At some point during the escalating row, another eight British troops joined our sentry, eventually firing into the crowd.  Three people were killed outright; several others were wounded.  And two more people later died of their wounds.

And this incident, also known as the Boston Massacre, is one of those seminal events that led directly to the American Revolution, proving as it did how viciously unfit and anti-liberty those nasty-wasty tyrants the British were.  I mean, it was an absolute gift in the propaganda war promulgated by all sorts of fellows including Paul Revere and friends.  And don’t we all cheer.

(It should be mentioned here that one officer, eight soldiers and four civilians were arrested, then charged with murder. Defended by John Adams, the lawyer and future president, six of the soldiers were acquitted, two were convicted of  manslaughter and given the reduced sentence of being branded on their hand.  Strangely, this part of the story is usually omitted by the pro-rebel propagandists…)

blucherAnyway, here’s the thing.  I’ve been reading the biography of Field-Marshal Prince Blucher, the Prussian general who fought alongside Wellington at Waterloo, defeating Napoleon, as written by Blucher’s own Chief of Staff, General Gneisenau–so plenty of eye-witness accounting here.

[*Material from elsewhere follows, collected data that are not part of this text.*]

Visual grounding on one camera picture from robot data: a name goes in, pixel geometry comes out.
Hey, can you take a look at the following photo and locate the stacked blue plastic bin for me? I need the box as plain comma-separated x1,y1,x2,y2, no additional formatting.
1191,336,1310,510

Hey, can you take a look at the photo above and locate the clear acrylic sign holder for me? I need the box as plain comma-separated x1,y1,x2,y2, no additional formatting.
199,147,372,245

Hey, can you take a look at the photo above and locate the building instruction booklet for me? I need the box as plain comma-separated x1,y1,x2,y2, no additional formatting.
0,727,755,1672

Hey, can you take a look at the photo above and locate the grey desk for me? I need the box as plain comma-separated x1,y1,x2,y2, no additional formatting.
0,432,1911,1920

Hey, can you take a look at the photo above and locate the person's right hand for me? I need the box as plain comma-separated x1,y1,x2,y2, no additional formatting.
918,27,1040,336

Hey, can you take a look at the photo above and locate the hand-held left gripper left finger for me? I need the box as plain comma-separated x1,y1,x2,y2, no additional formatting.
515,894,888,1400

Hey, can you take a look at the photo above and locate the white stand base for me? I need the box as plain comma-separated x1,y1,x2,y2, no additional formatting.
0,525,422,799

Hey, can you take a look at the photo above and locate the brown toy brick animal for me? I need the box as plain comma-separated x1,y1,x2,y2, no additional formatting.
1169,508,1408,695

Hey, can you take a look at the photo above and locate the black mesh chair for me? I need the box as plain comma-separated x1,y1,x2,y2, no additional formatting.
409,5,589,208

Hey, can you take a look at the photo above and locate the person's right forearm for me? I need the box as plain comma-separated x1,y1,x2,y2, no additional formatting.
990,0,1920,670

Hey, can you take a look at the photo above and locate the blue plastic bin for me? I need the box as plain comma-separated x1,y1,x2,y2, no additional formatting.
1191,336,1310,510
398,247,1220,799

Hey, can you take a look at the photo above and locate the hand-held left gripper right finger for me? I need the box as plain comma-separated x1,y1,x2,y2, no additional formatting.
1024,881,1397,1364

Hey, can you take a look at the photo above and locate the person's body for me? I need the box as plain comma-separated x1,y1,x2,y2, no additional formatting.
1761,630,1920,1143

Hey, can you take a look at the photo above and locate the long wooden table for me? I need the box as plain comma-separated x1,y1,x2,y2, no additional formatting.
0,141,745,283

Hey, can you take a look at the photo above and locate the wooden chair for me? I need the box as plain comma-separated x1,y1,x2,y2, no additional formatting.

And when discussing the independent city-state of Hamburg, known before 1810 (when Napoleon decided to annex it) as the Free and Hanseatic City of Hamburgh, Gneisenau writes:

“Enormous were the exactions which Napoleon imposed and levied; cruel and relentless the robberies and spoliations that were committed and justified by his Satraps so as utterly to destroy and undermine for a series of years, the opulence and prosperity of this venerable head of the House league…

“On the 24th February 1813, when the French authorities, both civil and military, made evident preparations to evacuate the place, and leave it to its fate, the populace were not backward in expressing their sentiments of freedom and detestation of their tyrants, both vehemently and loudly.  The arms of Napoleon were torn down, and treated with every mark of contempt, the custom-house offices sacked and demolished, and several other acts of popular fury were committed.  

“Six persons were, in consequence, arrested by order of General Carra St. Cyr, and dragged before a military tribunal; their trial was of the most summary kind, no witnesses were confronted, no counsel allowed, and, after a short hour of examination, they were sentenced to be shot as traitors, in having aided an insurrection…they were inhumanly hurried to the place of execution, and into eternity…Never were liberty, justice and the natural rights of mankind more flagrantly violated, than in this instance.

Hamburg 1812“Such are some of the infamous deeds of a few of those flagitious miscreants and followers of Napoleon, who have wantonly stained with innocent blood every city, and every river, from the Scheldt to the Elbe, and from the Rhine to the Danube; evincing in all their actions a marked disdain and mockery of religion, and an avowed opposition to every thing sacred in the laws, customs, and governments of other countries.”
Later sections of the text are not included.